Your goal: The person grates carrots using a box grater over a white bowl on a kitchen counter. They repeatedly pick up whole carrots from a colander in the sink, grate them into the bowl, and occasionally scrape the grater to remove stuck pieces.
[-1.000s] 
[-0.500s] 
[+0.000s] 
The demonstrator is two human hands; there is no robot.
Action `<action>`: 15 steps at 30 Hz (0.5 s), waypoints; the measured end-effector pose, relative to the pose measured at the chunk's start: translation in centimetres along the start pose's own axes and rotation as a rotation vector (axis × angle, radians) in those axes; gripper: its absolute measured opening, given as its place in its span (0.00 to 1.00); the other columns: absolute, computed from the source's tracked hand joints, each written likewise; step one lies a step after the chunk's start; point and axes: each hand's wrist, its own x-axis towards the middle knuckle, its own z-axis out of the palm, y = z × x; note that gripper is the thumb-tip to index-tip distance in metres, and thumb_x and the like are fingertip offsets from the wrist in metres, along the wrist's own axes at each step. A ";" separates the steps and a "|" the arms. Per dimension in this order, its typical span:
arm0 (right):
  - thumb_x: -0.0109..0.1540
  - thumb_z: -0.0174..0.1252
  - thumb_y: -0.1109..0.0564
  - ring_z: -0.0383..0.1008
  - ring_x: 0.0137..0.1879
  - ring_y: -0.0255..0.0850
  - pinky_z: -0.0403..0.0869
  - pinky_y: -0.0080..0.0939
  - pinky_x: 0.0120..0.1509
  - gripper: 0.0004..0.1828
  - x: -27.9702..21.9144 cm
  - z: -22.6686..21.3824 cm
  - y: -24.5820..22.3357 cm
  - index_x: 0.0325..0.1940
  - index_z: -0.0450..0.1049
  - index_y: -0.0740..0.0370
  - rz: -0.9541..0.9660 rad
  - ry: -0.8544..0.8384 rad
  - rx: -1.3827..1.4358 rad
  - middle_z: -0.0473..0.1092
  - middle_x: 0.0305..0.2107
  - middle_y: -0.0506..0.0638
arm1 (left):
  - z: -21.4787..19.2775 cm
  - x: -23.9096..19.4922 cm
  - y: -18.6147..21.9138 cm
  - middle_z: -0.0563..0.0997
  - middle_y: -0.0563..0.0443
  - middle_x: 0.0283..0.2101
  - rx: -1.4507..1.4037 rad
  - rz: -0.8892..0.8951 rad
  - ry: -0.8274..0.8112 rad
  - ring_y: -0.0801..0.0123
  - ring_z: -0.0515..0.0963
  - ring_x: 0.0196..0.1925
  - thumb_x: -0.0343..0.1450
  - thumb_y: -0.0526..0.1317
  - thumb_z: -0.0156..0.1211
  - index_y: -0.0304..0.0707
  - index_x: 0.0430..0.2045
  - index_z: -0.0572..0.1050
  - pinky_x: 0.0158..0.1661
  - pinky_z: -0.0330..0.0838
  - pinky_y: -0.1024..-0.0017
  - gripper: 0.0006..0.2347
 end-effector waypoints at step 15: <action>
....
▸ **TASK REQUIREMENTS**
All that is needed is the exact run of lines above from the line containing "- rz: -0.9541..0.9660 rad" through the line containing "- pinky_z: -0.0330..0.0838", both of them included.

▸ **SOLUTION TO THE EXERCISE**
  - rz: -0.9541..0.9660 rad
  - ry: -0.8544..0.8384 rad
  - rx: -1.3827..1.4358 rad
  - middle_z: -0.0473..0.1092
  - middle_x: 0.0305..0.2107
  - middle_y: -0.0506..0.0638
arm1 (left):
  - z: -21.4787..19.2775 cm
  - x: -23.9096..19.4922 cm
  - y: -18.6147..21.9138 cm
  - middle_z: -0.0563..0.0997
  - middle_y: -0.0563..0.0443
  - middle_x: 0.0283..0.2101
  - rx: -1.4507..1.4037 rad
  - rz: -0.8892..0.8951 rad
  - ry: -0.8274..0.8112 rad
  - ring_y: -0.0801..0.0123
  - ring_z: -0.0515..0.0963
  - ring_x: 0.0196..0.1925
  - thumb_x: -0.0343..0.1450
  - thumb_y: -0.0526..0.1317
  - thumb_z: -0.0156..0.1211
  - index_y: -0.0304..0.0707
  - index_x: 0.0430..0.2045
  - index_z: -0.0572..0.1050
  - pinky_x: 0.0158..0.1661
  - pinky_z: -0.0330..0.0838

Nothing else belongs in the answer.